I’ve never ever even heard of this game before.

It sounded cool.


Loved all the classes ROE provided. There was, what, like 70? Despite all its flaws (and it had many), I still dumped a about 150 hours into it. Great game.

Jaymes Buckman

I actually think that those 2003 graphics age well in many cases. The designers recognise engine limitations and go for stylisation. Around the 2008 peak of the genre, many developers seemed to attempt realism because they thought that they could, and some of those games feel worse on the eyes than something like this or “City of Heroes”.

Bhagpuss Bhagpuss

Rubies is one of my top five favorite MMORPGs of all time. I was in the beta for it, at which time it was so laggy as to be unplayable, and I missed the short pay-to-play era. Most of my time there was spent in a couple of runs after it went free to play.
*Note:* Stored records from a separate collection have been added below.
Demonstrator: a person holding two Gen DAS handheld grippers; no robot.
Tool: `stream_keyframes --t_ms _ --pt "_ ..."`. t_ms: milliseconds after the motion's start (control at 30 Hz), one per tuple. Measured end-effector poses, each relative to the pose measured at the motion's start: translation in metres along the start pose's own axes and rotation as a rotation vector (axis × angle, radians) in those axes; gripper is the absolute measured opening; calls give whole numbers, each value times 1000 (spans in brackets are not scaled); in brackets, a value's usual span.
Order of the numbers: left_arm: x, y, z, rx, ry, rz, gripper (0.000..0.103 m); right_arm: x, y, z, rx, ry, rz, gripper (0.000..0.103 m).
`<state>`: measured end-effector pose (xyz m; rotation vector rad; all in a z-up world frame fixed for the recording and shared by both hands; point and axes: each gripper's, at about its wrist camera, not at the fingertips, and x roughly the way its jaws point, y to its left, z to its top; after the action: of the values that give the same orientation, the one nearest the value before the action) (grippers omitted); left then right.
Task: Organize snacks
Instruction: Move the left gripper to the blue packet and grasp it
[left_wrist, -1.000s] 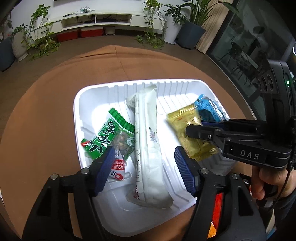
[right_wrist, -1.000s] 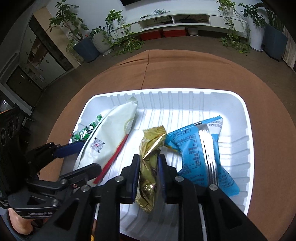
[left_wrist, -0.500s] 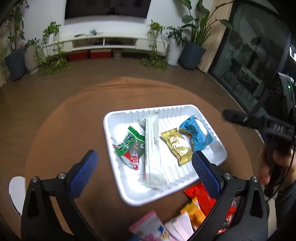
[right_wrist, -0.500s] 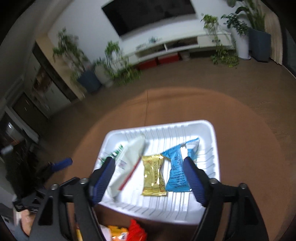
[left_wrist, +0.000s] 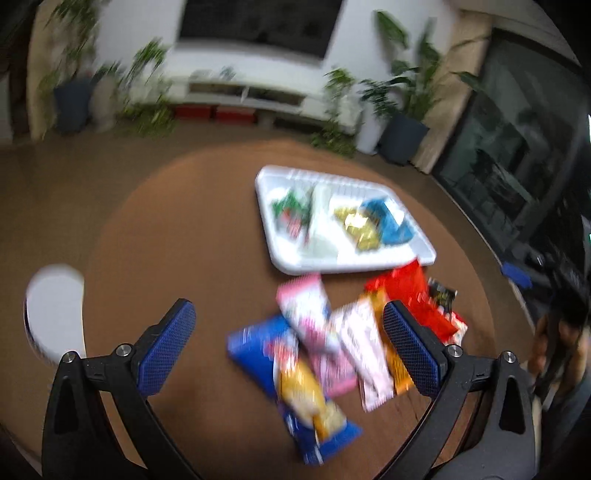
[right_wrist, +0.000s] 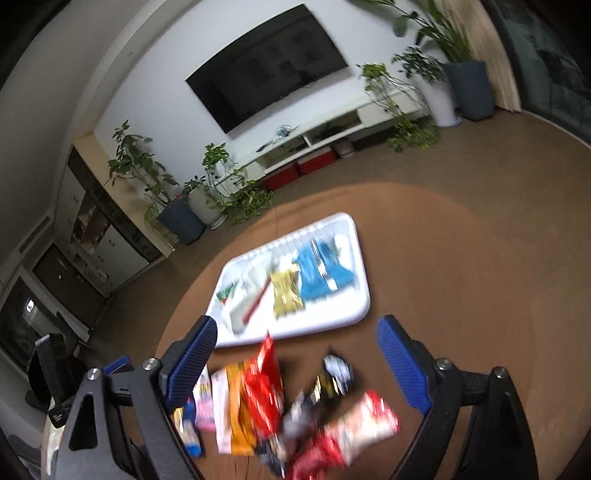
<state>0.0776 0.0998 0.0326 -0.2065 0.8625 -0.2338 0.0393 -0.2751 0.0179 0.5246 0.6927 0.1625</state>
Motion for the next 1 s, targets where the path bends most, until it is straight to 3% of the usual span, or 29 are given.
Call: stream_keyframes --t_ms 67,133,200,400,900,1000 --pt "5 13 -22 -128 68 7 103 -9 -6 -22 37 2 0 90" --pt "8 20 -40 -183 86 -2 103 -13 -9 -40 54 8 -9 90" --pt "10 17 -54 -159 104 40 103 -15 -10 -54 60 20 -11 90" --pt "12 -1 -71 -97 127 26 103 -10 -5 -78 69 66 -11 90" --pt "50 -11 -52 -42 183 61 101 -5 10 -92 -33 84 -63 75" --pt "57 -11 -52 -40 196 60 90 -6 12 -92 -44 81 -67 74"
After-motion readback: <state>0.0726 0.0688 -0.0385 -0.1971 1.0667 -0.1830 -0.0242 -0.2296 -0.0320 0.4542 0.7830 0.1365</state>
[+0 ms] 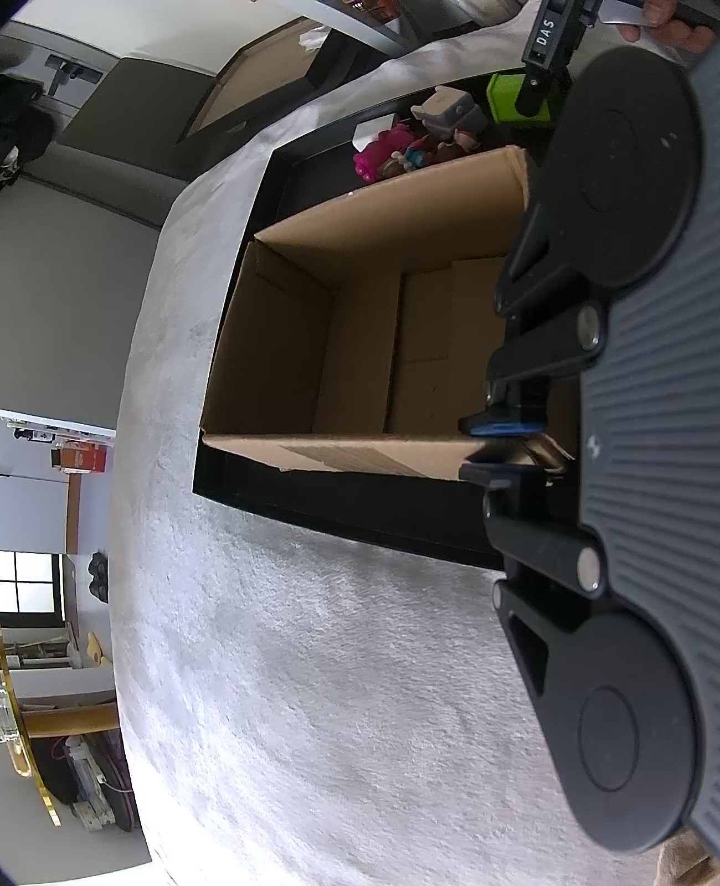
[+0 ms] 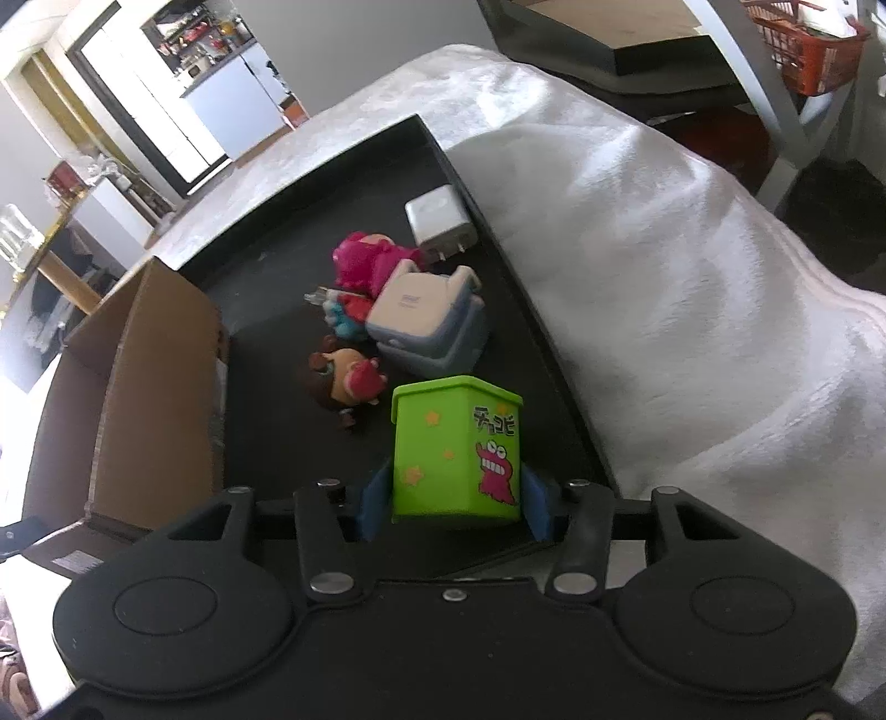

The first time I spent a few weeks playing nothing but RoE along with my wife (who now can’t even remember playing at all). We leveled up, explored, did the usual stuff but eventually drifted away to some other MMO. A year or two later I went to play again and found my account no longer existed (or I’d forgotten the details) so I started over, this time on my own.

After that I’d pop in every once in a while, often late at night, for a run around and a few quests. One night I went to log in and – nothing. All gone. Still haven’t entirely gotten over it.

I’d play it again in a heartbeat if whoever has the code at the back of his or her wardrobe would like to get it out and put a server up. Brilliant MMO. Nothing else quite like it.


I have fond memories of Rubies of Eventide beta. It was a place where the interaction between devs and the player base was ongoing, allowing for an enriching experience.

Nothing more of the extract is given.